When smokeless powder and a slew of new rifles designs took hold with the worlds various militaries in the late 1800s, it seems as though all of the major powers settled on .30 cal and 8mm rounds. Russia, Germany, France, Great Britain, The USA(admittedly not then a major military power), Austro-Hungry, etc.

However, a great number of smaller nations chose 6.5mm rifles. Sweden, Norway, Holland, Romania, Greece, Portugal, Japan, Italy(did I miss any?).

Does anyone have a theory as to why none of the major powers went for a 6.5mm? Is this all just coincidental?
 
IMHO Italy I would consider to be a major power at that point.

That being said I would argue the main reason you see more smaller nations using 6.5mm rifles would be more to do with timing.

France adopted the Lebel in 8mm in 1886. UK adopted .303 in roughly 1888, Germany 8mm in 1888, Austria-Hungary 8mm in 1888, USA .30 in 1892, Russia 7.62mm in 1891, Switzerland 7.5mm in 1889, etc.

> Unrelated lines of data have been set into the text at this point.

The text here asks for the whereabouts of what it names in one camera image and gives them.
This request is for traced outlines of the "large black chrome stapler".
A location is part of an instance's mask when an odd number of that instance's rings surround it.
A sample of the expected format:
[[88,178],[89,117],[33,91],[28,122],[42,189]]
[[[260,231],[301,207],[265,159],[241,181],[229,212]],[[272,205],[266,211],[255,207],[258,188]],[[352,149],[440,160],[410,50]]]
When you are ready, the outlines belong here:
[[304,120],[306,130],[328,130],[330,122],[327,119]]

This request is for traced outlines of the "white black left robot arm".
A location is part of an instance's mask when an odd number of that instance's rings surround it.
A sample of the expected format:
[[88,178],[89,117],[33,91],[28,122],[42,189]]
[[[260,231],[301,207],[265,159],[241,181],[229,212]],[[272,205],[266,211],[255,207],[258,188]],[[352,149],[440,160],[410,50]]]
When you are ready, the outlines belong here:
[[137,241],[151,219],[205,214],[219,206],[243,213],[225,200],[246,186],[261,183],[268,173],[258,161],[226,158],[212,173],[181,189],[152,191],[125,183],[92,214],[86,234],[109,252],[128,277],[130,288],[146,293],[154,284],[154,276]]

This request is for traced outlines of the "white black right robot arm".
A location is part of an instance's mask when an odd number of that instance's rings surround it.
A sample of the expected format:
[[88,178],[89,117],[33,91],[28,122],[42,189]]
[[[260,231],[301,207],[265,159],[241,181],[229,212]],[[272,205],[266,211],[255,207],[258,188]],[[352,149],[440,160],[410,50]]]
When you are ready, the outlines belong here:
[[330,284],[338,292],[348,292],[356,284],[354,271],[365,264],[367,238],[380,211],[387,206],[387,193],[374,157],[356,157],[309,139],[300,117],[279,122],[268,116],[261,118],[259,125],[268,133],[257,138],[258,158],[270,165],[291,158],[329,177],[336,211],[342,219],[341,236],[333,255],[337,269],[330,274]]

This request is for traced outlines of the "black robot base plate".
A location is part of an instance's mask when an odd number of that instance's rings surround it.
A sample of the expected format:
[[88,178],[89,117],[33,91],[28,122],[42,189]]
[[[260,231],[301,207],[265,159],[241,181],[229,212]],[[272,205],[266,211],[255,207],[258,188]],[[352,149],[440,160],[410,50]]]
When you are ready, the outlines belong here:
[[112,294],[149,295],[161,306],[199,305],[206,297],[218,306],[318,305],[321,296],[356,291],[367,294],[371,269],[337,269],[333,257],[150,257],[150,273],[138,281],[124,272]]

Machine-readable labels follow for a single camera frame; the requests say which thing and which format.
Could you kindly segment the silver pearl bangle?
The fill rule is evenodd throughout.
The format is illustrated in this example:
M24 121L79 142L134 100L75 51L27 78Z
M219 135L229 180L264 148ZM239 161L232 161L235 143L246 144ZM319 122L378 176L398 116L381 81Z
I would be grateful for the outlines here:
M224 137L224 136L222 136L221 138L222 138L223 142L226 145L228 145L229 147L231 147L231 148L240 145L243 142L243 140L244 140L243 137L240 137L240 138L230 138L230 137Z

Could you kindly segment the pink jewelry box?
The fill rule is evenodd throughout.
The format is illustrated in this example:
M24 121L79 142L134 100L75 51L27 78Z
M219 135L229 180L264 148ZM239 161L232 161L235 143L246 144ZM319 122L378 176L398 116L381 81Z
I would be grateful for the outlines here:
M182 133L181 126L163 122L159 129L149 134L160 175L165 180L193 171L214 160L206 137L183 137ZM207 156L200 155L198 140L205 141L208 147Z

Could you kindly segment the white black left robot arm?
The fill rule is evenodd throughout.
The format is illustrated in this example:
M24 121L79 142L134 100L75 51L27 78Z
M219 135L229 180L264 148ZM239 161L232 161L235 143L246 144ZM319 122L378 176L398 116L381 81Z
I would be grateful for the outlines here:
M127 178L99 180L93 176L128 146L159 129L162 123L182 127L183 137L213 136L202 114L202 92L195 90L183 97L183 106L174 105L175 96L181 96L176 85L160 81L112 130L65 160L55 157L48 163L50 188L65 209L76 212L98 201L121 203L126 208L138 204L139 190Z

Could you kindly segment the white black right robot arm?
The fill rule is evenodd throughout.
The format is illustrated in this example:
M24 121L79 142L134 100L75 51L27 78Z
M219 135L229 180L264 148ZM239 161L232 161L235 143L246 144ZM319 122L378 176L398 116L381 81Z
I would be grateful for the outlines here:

For the 6.5s they were adopted in general later than the larger diameter bullets. Sweden and Norway in 1894, Holland in 1895, Romania in 1893, Greece in 1903, Portugal in 1904 and 1896, Japan in 1899. The big exemption to adoption time for a 6.5mm bullet was Italy who adopted it in 1891 and started the trend for nations to adopt 6.5mm bullets.

Basically the smaller nations were in general not as quick to go and arm themselves with the latest and greatest equipment (specifically because they were not really doing the developing of the rounds). Because of this they were able to learn lessons from the larger nations who spent significant amounts of money to try and stay ahead in the arms race of the period. The advantage was they could pick the best ideas and were not burdened by having already adopted a quickly inferior firearm/cartridge (such as France with 8mm Lebel and the 1886 rifle, or Austria-Hungary who was forced to limit the strength of 8x50r later on due to the weak 1888 action).

Many of those larger nations had to either heavily modify there service rifles to make it suitable within a couple years, or adopt completely new firearms as the stop gap didn't perform as expected. The UK was constantly trying to update the Lee Enfield system (no charger loading until 1903!), the Germans had two rifles in 10 years (1888 and 1898), Austrian-Hungarians had two rifles in 7 years (M1888 and M95), etc.
 
I think 6.5 caliber rifles would have stayed around a lot longer if it wasn't for mass adoption of a machine gun after Boer War.

That and a Great War little later changed a lot in infantry tactics.As Italians found out mass firepower just can't be provided with a machine gun in 6.5 mm bore.Individual rifleman can be happy with it but then there is a supply issue.

Japanese realized that in Russia/China/Manchuria as well when faced with larger calibers.Finns also didn't have much use for Swedish supplied Mausers for exactly the same reasons.

Edit:even today Western armies use M249 SAW MG and had to adopt FN MAG for much of the same reasons.